Task description: If a line in the listing below contains "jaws", return that line.

Available data:
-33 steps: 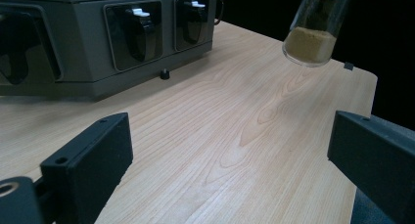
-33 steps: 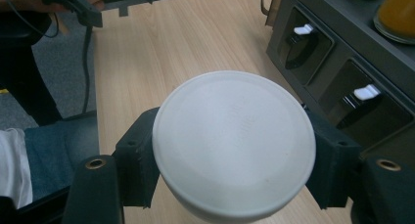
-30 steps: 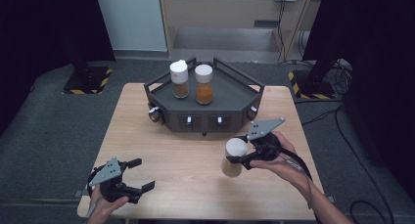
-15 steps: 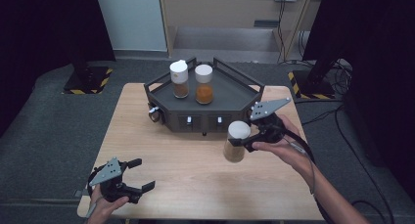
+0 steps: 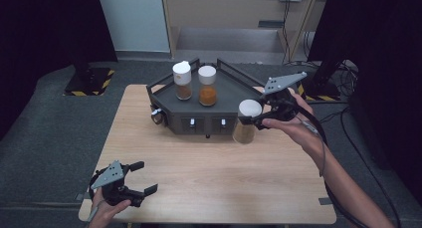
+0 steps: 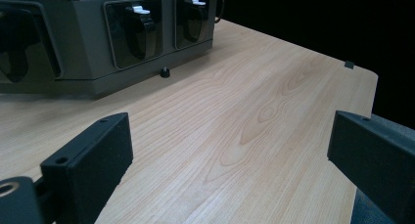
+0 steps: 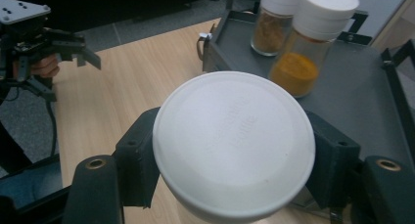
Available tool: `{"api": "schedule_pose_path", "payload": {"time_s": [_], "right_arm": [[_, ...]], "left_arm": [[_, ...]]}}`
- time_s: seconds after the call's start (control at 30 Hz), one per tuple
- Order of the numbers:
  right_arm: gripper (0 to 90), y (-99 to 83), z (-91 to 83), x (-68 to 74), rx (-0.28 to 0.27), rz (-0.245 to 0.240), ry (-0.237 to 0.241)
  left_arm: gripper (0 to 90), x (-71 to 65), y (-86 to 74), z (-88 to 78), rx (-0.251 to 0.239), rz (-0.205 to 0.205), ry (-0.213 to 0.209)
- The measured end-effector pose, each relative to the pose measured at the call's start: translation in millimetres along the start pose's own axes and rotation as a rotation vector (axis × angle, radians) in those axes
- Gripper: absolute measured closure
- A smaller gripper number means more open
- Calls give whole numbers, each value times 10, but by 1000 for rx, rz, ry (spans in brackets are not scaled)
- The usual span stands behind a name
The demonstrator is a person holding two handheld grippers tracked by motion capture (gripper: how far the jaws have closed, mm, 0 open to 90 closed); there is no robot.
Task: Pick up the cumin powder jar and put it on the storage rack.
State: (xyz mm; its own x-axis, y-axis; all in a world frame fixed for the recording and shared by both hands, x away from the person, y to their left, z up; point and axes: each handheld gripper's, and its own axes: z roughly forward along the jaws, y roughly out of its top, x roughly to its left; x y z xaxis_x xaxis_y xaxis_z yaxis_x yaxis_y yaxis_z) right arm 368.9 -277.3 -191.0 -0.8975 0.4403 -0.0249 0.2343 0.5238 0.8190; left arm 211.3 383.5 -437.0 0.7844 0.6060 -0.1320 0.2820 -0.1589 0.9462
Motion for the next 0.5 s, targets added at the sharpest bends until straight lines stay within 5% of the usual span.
{"api": "schedule_pose_path", "payload": {"time_s": [0.5], "right_arm": [[339,165,45,-188,9,34,-47]], "left_arm": [[21,2,1,3,3,-2,1]]}}
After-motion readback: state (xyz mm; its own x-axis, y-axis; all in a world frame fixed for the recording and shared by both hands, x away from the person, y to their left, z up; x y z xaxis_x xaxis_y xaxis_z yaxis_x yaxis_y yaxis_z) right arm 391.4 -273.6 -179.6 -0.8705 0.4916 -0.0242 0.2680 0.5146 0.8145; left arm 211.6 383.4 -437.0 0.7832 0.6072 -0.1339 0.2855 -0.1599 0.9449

Your solution:
The demonstrator is a person holding two handheld grippers tracked by motion capture (gripper: how far the jaws have closed, mm, 0 open to 90 closed); there is no robot.
State: (xyz mm; its own x-axis, y-axis; all in a world frame fixed for the recording and shared by both hands, x away from the person, y to their left, z up; point and axes: each handheld gripper's, and its own axes: z roughly forward along the jaws, y roughly out of its top, x roughly to its left; x y z xaxis_x xaxis_y xaxis_z yaxis_x yaxis_y yaxis_z) right arm 368.9 -277.3 -191.0 -0.8975 0.4403 -0.0249 0.2343 0.5238 0.8190; left arm 211.3 383.5 -437.0 0.7844 0.6060 -0.1320 0.2820 -0.1589 0.9462

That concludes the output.